[[ Supplied material, beginning ]]

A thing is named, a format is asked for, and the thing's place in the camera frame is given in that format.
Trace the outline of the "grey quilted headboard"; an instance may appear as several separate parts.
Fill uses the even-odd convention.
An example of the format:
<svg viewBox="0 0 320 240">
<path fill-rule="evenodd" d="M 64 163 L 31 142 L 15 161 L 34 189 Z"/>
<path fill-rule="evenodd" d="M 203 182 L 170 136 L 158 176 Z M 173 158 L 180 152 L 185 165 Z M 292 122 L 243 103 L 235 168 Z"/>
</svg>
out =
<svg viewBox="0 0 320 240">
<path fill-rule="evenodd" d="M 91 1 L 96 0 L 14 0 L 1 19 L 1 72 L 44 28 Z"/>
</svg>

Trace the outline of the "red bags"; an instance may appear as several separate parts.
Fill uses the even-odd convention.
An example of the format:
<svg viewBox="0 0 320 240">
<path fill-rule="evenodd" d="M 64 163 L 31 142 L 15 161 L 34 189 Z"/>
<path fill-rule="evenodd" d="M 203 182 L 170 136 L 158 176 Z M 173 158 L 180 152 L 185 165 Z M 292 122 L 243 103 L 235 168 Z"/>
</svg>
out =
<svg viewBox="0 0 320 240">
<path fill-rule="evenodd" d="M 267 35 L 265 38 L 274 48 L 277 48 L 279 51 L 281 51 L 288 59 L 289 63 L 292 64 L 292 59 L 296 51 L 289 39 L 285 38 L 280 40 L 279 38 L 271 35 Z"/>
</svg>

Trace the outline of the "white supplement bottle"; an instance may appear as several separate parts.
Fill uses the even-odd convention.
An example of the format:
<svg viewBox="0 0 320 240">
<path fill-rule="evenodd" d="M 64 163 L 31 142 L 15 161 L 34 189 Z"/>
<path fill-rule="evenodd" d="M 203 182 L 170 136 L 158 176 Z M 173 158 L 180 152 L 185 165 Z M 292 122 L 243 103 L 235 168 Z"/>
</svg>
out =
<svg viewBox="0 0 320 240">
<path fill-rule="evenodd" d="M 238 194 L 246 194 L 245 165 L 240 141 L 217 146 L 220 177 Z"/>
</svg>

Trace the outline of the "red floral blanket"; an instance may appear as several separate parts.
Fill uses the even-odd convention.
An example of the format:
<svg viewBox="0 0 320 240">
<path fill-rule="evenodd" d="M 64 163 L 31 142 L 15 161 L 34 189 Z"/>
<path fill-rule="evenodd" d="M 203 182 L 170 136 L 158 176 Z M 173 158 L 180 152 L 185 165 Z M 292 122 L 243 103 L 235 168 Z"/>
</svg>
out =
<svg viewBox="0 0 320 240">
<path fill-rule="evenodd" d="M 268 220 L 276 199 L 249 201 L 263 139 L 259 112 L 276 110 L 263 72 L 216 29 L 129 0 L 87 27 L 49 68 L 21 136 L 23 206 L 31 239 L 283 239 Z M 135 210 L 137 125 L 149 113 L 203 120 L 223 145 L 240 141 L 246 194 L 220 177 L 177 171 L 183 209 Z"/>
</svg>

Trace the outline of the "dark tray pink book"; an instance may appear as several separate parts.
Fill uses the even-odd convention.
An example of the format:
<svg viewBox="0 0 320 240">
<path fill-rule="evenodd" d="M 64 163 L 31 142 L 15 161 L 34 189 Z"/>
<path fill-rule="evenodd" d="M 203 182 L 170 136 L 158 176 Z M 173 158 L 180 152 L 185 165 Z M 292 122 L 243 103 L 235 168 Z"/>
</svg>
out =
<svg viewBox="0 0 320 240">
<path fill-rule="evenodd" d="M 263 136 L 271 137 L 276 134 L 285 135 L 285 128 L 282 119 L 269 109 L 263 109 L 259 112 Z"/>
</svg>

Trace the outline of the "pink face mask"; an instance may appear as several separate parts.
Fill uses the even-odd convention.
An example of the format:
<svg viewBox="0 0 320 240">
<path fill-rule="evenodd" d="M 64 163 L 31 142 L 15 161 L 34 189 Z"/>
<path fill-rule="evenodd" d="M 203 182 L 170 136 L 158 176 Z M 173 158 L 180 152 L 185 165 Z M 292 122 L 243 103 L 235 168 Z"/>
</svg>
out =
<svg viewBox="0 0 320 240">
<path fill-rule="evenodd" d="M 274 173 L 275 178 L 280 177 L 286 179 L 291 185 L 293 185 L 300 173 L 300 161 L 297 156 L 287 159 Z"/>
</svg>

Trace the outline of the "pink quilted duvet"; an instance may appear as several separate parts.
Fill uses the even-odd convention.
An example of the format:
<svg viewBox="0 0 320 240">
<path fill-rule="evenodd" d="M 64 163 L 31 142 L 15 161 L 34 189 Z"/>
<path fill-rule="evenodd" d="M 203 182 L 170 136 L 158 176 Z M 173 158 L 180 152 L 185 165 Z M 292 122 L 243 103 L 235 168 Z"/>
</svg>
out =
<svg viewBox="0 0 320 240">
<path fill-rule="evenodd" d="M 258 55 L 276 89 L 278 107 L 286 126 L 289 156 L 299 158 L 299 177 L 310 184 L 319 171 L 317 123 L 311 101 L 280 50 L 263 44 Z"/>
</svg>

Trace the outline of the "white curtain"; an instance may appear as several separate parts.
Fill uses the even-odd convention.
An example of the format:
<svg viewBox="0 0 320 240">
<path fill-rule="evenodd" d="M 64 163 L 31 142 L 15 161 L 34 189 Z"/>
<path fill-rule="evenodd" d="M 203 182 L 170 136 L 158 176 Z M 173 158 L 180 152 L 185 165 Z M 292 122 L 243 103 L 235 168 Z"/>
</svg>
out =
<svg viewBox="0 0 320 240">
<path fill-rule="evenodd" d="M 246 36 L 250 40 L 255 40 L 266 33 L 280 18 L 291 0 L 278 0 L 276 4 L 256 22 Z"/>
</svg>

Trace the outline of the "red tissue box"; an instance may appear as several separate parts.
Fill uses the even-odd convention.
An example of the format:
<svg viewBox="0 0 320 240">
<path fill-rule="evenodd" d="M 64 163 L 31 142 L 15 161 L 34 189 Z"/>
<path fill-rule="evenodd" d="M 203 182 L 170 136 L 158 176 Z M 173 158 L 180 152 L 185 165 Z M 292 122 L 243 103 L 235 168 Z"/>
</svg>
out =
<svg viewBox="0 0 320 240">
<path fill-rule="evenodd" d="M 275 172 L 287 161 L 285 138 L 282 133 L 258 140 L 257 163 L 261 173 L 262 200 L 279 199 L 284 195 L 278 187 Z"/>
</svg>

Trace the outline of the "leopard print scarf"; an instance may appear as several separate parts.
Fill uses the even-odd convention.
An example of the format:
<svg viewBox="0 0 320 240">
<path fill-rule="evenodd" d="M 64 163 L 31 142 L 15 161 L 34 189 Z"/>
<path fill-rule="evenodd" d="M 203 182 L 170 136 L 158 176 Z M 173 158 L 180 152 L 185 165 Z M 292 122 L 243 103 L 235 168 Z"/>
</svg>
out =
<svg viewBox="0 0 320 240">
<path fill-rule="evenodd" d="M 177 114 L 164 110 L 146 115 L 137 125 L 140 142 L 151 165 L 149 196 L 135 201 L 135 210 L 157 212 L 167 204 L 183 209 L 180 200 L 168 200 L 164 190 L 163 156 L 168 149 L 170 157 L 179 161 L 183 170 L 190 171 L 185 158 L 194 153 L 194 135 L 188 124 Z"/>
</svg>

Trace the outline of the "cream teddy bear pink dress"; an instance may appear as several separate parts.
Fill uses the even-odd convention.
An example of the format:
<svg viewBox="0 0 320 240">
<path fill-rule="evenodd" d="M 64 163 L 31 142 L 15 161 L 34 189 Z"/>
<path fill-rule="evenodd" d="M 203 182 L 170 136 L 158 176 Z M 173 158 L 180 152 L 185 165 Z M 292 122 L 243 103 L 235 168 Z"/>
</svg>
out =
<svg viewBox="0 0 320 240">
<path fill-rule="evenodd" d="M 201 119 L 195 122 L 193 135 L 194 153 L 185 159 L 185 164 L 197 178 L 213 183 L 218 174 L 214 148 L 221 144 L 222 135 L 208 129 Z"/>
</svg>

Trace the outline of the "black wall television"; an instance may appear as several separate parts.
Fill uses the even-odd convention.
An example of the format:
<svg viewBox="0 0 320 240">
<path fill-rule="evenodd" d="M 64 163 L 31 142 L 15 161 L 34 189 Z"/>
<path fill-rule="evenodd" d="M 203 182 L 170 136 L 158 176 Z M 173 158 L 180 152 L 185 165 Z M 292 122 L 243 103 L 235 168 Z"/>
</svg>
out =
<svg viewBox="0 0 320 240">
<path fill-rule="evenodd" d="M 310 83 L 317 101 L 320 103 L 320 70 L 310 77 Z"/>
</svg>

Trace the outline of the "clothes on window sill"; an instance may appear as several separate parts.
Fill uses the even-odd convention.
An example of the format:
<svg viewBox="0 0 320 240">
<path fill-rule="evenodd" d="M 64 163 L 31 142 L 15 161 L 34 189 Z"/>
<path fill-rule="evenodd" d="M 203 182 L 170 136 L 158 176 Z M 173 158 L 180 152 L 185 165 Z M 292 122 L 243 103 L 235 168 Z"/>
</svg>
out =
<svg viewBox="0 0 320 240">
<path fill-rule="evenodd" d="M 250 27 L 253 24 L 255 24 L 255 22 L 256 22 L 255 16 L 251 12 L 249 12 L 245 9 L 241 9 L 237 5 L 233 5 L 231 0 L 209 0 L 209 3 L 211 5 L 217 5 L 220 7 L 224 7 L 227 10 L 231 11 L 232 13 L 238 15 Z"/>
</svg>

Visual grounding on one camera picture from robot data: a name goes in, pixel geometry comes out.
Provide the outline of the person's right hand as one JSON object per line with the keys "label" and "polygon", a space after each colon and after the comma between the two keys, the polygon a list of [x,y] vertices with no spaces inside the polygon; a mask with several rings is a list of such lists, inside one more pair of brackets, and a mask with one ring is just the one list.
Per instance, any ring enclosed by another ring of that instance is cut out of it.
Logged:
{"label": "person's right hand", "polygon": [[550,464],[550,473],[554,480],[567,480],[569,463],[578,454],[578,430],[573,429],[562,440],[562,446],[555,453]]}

[[ Supplied material, end ]]

● **What the exercise asks**:
An exact repeat of the lines from the one containing "Per instance, any" through the final line above, both included, is the whole answer.

● **Task response**:
Per instance, any ring enclosed by another ring of that instance is cut out of it.
Logged:
{"label": "person's right hand", "polygon": [[550,464],[550,473],[554,480],[567,480],[569,463],[578,454],[578,430],[573,429],[562,440],[562,446],[555,453]]}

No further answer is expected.